Le rôle des communautés du logiciel libre est essentiel à la fois pour bénéficier de codes de qualité, maintenus et améliorés en permanence, pour mutualiser les ressources et les expertises entre les services de l’Etat, mais également pour s’ouvrir vers l’extérieur. C’est un moyen de dynamiser les projets et de contribuer à leur pérennité. « La volonté d’ouverture constitue l’une des priorités de cette année 2016 », insiste Emmanuel Raviart, directeur technique de la mission Etalab, en charge de la politique d’ouverture des données publiques, de l’open data et de l’open source.


Un forum public consacré à l’open source

Signe de cette nouvelle ambition, Etalab a ouvert en février dernier un forum pour débattre avec les acteurs du libre, internes ou externes à l’administration, notamment sur les stratégies d’achat de l’Etat.
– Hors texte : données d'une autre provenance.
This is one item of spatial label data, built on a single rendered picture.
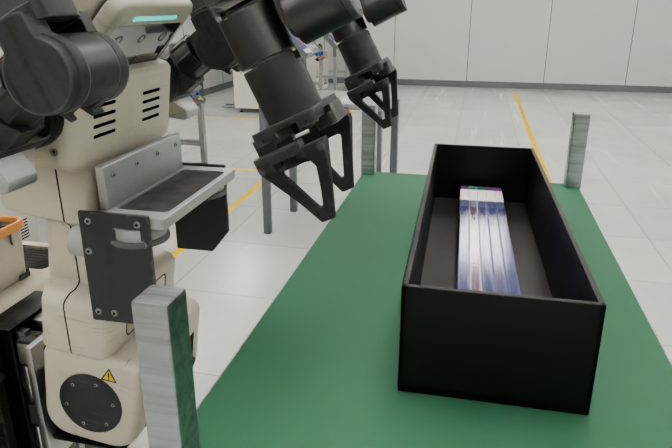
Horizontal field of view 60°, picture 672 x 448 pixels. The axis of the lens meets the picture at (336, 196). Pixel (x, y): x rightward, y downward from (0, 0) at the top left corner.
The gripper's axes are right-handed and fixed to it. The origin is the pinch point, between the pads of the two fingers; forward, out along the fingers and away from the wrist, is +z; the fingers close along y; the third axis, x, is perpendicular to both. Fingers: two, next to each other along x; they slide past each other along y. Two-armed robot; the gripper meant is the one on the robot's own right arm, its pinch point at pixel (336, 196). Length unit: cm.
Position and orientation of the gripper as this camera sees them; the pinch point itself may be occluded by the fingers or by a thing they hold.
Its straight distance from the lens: 58.2
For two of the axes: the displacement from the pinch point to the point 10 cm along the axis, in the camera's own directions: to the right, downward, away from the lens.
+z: 4.3, 8.8, 1.9
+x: -8.8, 3.6, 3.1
D’autres initiatives traduisent cette politique d’ouverture et de partage. La plupart des développements de la DINSIC sont partagés en open source : l’API de géolocalisation des taxis disponibles, développée par la startup d’État Le.taxi, est mise à la disposition de tous et son code peut être repris et enrichi, tout comme le simulateur fiscal et social OpenFisca , qui a pris un nouvel essor grâce aux contributions d’acteurs des sphères publique et civile. C’est également le cas de la plateforme data.gouv.fr , dont le socle, en open source, a été retenu par le Duché de Luxembourg pour outiller sa démarche open data (voir data.public.lu ). Deux autres pays sont en passe de faire de même, donnant ainsi naissance à une véritable petite communauté de développeurs.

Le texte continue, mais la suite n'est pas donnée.